- Exercise directions
Go through the records below line by line and report how many lines include "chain", giving the number only.

- Given data
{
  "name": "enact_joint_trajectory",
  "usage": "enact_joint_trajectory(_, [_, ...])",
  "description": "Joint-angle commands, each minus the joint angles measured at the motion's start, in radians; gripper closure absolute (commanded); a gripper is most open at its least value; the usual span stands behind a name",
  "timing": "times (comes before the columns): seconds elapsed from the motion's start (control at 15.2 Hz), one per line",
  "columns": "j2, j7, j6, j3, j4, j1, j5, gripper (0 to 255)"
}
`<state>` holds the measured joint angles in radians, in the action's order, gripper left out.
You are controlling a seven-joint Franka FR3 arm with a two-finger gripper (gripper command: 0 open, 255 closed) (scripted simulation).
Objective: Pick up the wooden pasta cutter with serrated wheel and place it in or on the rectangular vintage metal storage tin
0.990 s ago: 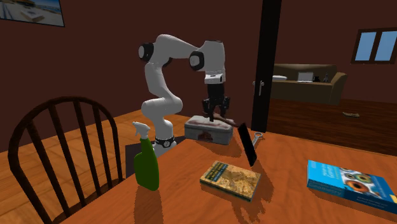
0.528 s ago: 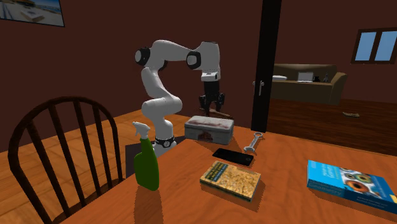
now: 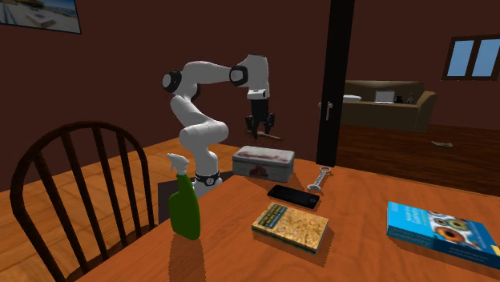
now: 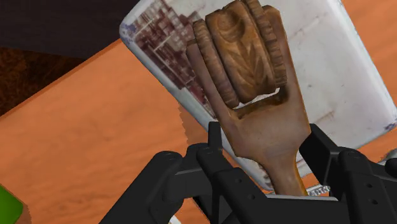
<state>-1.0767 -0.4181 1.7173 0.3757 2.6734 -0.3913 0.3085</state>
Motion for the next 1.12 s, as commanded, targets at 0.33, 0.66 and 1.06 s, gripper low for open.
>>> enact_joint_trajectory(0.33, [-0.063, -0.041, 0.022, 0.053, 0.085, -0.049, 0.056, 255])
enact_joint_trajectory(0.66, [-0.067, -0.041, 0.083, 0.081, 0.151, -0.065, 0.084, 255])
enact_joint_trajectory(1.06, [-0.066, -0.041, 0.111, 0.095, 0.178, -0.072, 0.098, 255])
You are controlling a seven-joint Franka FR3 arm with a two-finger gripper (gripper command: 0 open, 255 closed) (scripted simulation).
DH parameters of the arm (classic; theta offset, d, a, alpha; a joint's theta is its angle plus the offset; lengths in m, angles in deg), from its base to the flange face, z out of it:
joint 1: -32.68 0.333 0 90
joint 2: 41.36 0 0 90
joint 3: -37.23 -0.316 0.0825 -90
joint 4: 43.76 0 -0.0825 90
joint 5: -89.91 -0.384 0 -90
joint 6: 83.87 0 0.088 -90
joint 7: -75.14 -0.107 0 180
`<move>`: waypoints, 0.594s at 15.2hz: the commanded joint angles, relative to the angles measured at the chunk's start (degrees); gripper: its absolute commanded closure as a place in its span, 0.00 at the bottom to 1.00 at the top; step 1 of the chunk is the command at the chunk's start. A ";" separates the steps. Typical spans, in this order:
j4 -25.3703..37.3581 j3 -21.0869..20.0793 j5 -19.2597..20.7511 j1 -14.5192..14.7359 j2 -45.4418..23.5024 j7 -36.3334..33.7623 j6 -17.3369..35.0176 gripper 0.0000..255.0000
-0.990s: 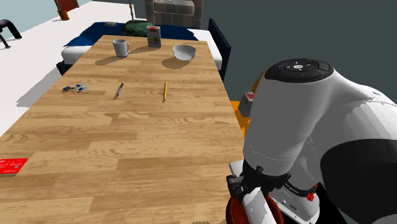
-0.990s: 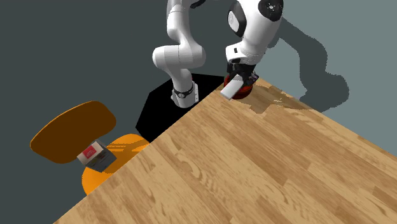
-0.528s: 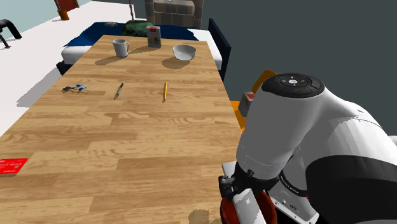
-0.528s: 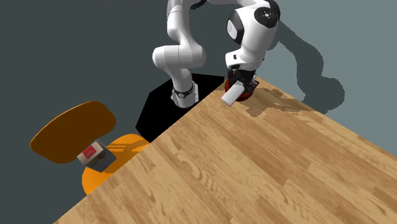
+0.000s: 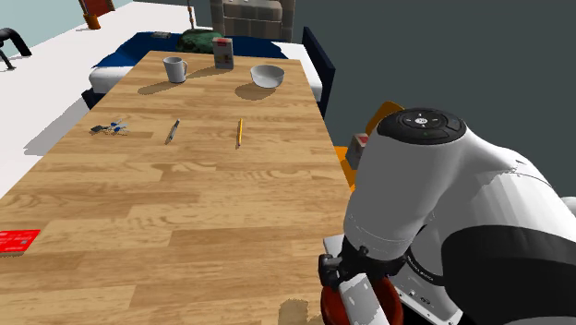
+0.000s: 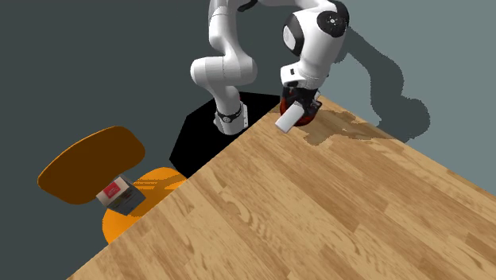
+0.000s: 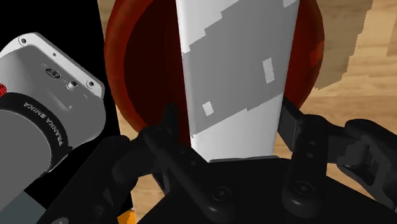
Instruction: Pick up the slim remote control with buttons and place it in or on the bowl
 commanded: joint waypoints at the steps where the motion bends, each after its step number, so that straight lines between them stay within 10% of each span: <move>1: -0.70 -0.38 -0.10 8.78 7.53 0.47 -1.34 0.00; 9: 5.52 3.92 3.40 6.62 7.82 0.20 -7.59 0.00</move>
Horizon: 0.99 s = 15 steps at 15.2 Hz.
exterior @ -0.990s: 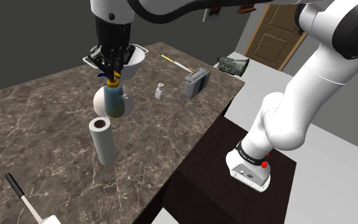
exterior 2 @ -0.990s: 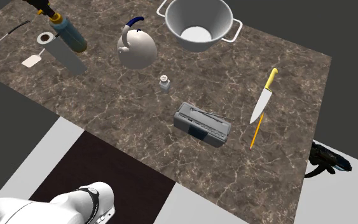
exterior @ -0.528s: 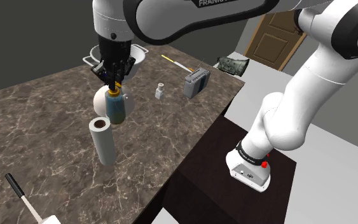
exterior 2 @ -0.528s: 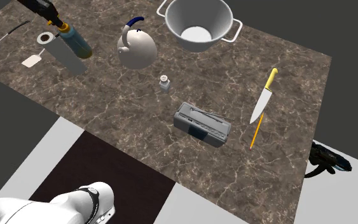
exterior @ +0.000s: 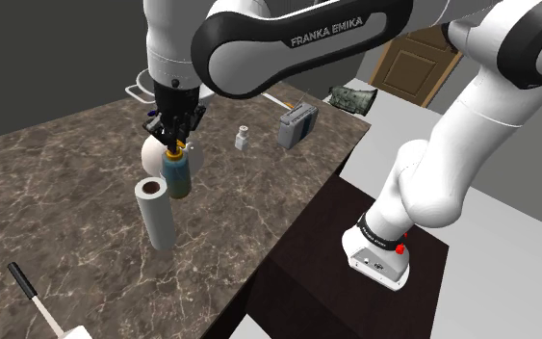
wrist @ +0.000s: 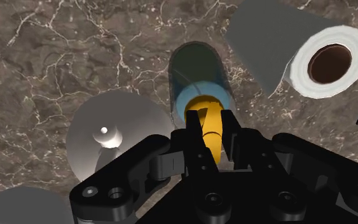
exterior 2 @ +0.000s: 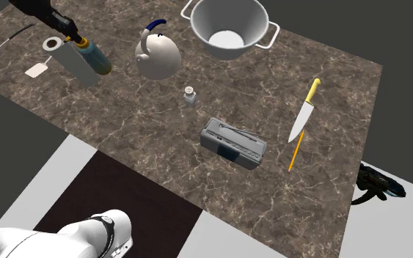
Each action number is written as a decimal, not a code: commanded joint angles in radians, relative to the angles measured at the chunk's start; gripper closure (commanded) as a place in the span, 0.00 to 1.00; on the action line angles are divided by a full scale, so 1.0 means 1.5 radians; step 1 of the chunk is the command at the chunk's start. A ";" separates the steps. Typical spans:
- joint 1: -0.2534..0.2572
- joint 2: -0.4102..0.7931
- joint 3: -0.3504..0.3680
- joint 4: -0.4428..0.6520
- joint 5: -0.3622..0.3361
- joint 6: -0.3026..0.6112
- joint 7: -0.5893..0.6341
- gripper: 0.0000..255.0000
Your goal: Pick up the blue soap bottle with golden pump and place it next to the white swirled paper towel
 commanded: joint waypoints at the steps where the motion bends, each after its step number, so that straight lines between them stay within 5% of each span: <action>1: 0.000 0.006 0.000 -0.012 -0.003 0.018 0.003 1.00; 15: 0.001 0.044 -0.001 -0.074 -0.025 0.116 0.024 1.00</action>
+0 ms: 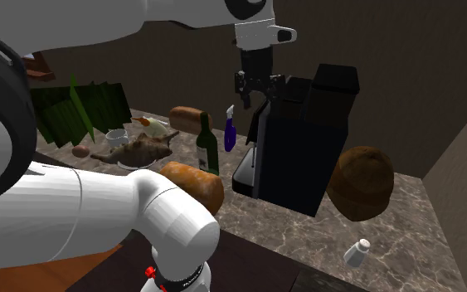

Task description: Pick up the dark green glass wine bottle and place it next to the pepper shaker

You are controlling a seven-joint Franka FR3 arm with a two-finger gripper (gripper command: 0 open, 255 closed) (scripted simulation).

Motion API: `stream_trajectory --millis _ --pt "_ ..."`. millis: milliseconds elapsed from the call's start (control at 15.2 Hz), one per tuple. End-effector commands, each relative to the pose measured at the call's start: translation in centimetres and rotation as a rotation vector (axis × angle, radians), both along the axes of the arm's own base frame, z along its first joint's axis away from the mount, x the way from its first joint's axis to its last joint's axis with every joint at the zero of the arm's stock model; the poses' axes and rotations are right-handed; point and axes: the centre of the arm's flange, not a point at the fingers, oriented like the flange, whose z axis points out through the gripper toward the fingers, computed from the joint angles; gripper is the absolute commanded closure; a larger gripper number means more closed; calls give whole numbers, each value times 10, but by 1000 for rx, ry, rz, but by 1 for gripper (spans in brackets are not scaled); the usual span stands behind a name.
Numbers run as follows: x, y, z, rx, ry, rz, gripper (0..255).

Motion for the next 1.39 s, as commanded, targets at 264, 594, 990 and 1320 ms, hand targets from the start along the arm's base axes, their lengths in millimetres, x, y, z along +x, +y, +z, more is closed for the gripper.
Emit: stream_trajectory --millis 264,594,990,1320 --pt "4 43 -21 33 -3 10 0" --pt "9 98 -44 74 -7 23 0" --pt "14 165 -70 124 -11 39 0" --pt "17 221 -88 165 -15 52 0"
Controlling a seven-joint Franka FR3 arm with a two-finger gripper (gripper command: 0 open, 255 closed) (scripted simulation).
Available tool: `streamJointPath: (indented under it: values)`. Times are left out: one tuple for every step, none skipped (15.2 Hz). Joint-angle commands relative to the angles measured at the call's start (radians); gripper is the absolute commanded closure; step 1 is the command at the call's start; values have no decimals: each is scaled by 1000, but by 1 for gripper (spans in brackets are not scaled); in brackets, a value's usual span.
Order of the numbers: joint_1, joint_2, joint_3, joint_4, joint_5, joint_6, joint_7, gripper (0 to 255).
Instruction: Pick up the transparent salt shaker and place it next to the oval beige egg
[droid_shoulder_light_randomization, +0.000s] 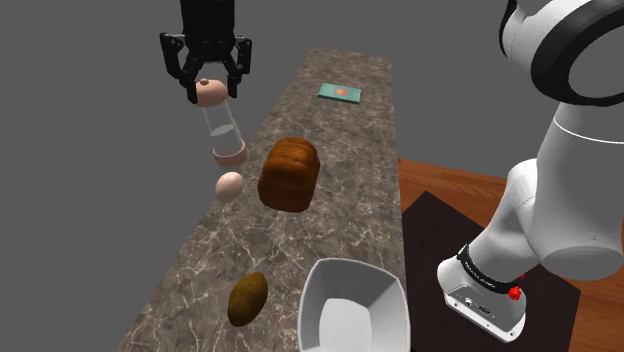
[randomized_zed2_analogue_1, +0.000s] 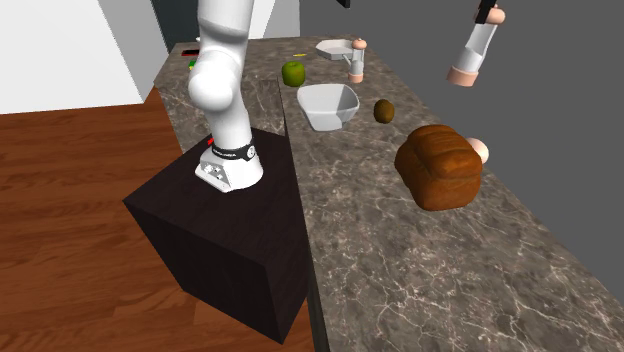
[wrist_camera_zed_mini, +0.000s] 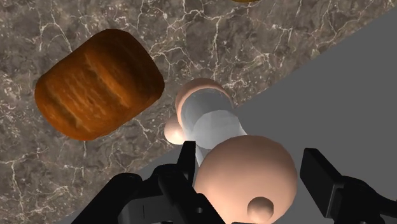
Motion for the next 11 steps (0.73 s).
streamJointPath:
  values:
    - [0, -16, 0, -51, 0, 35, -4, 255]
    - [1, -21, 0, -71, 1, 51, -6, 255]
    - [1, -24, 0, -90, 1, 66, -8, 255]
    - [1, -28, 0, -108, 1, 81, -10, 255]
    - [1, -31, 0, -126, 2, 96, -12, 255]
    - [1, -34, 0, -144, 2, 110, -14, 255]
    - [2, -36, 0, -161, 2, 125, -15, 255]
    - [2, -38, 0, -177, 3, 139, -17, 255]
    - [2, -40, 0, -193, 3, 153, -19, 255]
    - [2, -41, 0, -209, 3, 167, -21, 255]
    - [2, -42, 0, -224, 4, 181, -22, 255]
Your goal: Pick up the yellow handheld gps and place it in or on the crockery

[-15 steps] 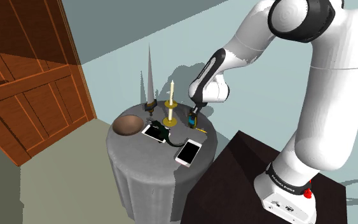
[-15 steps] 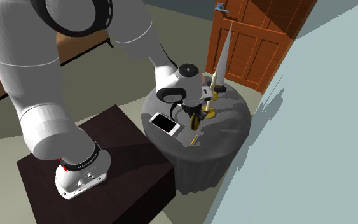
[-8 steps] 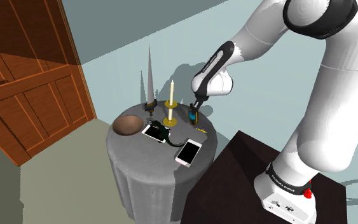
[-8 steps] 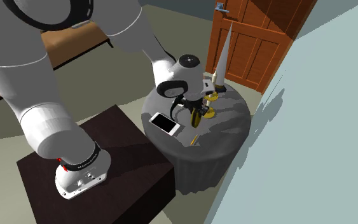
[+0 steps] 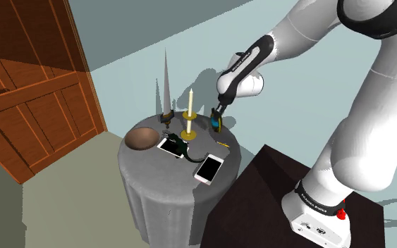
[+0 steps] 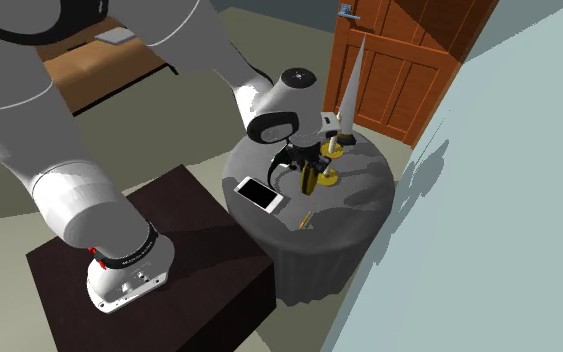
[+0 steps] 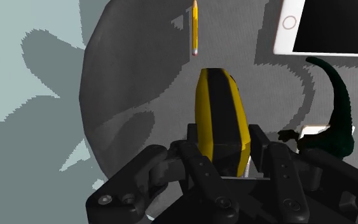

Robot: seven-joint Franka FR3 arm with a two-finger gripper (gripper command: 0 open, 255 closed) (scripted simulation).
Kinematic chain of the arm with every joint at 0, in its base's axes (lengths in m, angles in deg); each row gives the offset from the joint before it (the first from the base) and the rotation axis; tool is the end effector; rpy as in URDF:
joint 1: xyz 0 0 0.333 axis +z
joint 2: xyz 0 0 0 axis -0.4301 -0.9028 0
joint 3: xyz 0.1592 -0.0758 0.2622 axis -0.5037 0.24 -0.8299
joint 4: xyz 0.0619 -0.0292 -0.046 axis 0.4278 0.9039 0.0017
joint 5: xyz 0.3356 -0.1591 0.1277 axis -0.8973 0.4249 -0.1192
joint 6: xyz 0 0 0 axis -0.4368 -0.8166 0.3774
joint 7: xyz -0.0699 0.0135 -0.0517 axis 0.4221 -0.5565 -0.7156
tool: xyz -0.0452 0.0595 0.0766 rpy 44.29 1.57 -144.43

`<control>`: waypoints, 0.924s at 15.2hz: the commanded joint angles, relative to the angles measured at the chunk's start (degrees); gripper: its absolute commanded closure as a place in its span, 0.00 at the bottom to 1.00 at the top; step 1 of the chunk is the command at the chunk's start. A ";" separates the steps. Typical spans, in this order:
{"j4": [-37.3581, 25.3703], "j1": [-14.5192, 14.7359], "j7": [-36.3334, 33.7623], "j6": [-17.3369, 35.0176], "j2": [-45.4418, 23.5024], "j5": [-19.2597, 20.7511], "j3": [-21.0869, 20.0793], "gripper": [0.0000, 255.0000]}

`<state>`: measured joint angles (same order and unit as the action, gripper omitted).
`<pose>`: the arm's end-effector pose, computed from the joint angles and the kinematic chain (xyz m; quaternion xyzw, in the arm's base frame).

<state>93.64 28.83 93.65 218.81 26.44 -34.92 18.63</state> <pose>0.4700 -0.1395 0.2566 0.9892 0.1081 0.0968 0.0209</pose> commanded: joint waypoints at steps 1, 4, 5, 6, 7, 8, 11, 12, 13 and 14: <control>0.13 0.54 -1.77 -1.49 1.78 2.16 0.76 1.00; -2.33 2.18 -5.37 -2.68 0.59 3.24 -0.07 1.00; -3.64 2.95 -6.94 -3.15 -0.23 3.55 -0.51 1.00; -5.01 3.74 -8.46 -3.66 -1.09 3.83 -0.90 1.00; -6.45 4.50 -9.92 -4.20 -1.98 4.09 -1.27 1.00; -7.94 5.24 -11.34 -4.78 -2.90 4.33 -1.63 1.00; -12.79 7.40 -15.30 -6.70 -5.85 4.94 -2.56 1.00; -14.52 8.09 -16.52 -7.41 -6.90 5.11 -2.82 1.00; -16.32 8.76 -17.70 -8.15 -7.98 5.25 -3.07 1.00; -18.18 9.40 -18.85 -8.92 -9.09 5.38 -3.32 1.00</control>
<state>77.46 37.50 76.16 210.87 18.37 -29.81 15.53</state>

- Answer to this problem
2